Podstawowy silnik W12 o pojemności 6 litrów osiąga obecnie 575 KM, o 15 więcej, niż dotąd. Moment wynosi 700 Nm i jest przenoszony na obie osie (40/60) za pomocą ulepszonej sześciobiegowej automatycznej skrzyni ZF (z łopatkami przy kierownicy). Pozwala mu to na osiągnięcie 100 km/h w czasie 4,6 s czyli o 0,2 szybciej. Także prędkość maksymalna wzrosła z 312 do 318 km/h. Niestety potężny silnik Volkswagena nadal jest żarłoczny na paliwo, średnie zużycie co prawda nie wzrosło, ale spadek o 0,1 l/100 km trudno uznać za sukces. Za to po modyfikacjach norma Euro 5 nie jest mu już straszna.
Dość istotną zmianą jest wprowadzenie w życie idei przedstawionej w pokazowym modelu Supersports (więcej tutaj ). Nowy Continental GT może być zasilany benzyną lub biopaliwem E85.
Firma nie zapomniała bynajmniej o przepisach nakładających kary na trucicieli, których auta emitują za dużo dwutlenku węgla i w przyszłym roku zaoferuje mniejszy silnik mający zużywać zauważalnie mniejsze ilości benzyny. Będzie to jednostka V8 o pojemności 4 litrów. Jedyne co wiadomo o nim już teraz, to że emisja CO2 ma być o 40% mniejsza w stosunku do W12.
O ile do nadwozia odchodzącego modelu trudno mieć zastrzeżenia, to wnętrze wymagało odmiany. Bentley doskonale to przewidział i poprawił co tylko się dało. Tak więc z tyłu jest teraz więcej miejsca na nogi, zastosowano najwyższej jakości materiały do wykończenia wnętrza i wyposażono w kilka urządzeń na miarę nowych czasów, jak ośmiocalowy ekran dotykowy, nawigację, Google Maps, czy klimatyzowane siedzenia "Cobra".

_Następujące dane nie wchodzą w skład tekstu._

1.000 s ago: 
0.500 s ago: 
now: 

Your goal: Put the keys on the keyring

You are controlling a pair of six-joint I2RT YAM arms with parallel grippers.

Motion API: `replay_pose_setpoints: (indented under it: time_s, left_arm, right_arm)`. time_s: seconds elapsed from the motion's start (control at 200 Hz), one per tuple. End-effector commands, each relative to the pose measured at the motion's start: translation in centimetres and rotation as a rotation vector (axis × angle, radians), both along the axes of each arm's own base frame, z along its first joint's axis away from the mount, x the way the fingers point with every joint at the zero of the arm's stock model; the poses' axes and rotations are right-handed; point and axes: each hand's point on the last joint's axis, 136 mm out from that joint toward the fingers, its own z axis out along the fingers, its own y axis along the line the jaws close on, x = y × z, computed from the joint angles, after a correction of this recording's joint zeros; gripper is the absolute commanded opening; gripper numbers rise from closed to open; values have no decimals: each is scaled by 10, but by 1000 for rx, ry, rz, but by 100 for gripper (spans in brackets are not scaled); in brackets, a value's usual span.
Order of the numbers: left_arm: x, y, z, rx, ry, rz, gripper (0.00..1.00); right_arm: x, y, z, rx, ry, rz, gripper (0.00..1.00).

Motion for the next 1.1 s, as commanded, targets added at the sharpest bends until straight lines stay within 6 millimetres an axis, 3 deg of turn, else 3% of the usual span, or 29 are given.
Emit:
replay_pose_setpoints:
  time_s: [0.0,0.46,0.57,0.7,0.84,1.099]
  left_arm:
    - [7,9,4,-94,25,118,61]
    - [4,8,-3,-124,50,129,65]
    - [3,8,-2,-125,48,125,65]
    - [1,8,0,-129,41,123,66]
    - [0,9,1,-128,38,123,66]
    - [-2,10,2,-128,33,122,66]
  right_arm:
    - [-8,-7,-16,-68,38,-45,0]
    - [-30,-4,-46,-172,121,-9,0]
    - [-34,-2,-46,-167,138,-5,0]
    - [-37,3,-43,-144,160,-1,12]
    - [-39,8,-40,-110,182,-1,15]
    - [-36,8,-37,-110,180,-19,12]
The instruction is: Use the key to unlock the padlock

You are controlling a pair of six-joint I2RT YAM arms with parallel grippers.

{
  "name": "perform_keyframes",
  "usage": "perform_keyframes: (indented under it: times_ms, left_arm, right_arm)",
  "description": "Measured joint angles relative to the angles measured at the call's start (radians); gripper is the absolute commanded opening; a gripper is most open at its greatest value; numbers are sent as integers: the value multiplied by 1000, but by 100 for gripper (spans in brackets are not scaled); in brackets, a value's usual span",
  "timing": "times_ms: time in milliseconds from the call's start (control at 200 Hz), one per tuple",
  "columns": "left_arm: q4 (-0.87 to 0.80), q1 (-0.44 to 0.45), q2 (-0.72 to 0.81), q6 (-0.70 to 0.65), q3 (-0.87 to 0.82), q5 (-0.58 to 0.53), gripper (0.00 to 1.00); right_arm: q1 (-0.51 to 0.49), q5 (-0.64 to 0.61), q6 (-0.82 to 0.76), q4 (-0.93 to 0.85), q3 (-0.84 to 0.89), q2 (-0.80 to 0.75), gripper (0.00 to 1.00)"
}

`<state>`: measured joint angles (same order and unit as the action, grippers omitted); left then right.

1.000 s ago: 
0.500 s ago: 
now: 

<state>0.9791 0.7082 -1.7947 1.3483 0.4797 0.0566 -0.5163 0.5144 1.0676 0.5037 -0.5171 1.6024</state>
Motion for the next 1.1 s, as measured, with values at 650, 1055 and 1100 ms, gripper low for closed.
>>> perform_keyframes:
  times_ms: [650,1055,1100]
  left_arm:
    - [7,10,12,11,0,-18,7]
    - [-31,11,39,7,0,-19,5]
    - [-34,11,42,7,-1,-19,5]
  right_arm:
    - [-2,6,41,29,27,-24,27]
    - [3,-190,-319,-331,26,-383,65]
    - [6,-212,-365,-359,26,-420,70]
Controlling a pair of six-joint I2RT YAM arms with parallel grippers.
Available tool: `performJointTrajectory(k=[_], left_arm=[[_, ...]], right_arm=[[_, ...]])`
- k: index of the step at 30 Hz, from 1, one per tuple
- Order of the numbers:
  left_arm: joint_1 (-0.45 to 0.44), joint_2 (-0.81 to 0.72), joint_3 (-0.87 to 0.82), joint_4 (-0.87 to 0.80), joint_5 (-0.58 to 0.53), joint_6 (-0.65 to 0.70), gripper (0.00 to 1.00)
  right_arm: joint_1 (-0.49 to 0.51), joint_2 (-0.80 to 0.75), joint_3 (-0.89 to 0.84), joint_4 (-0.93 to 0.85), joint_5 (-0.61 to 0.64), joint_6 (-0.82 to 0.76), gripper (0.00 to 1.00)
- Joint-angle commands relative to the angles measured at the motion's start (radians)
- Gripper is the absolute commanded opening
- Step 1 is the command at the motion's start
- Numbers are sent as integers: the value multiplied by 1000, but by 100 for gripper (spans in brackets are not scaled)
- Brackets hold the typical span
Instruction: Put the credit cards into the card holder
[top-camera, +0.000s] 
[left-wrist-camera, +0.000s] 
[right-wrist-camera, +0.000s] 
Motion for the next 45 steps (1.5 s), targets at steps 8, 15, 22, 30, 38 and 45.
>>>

Ja się w sumie cieszę, że nadwozie nowego Continentala GT wygląda prawie jak dotychczas, choć jest wyraźnie odświeżone. Dlaczego? Gdyż to jeden z najładniejszych samochodów sportowych dostępnych na rynku i błędem by było eksperymentowanie z nową linią skoro ta znana od siedmiu lat nadal doskonale się sprawdza.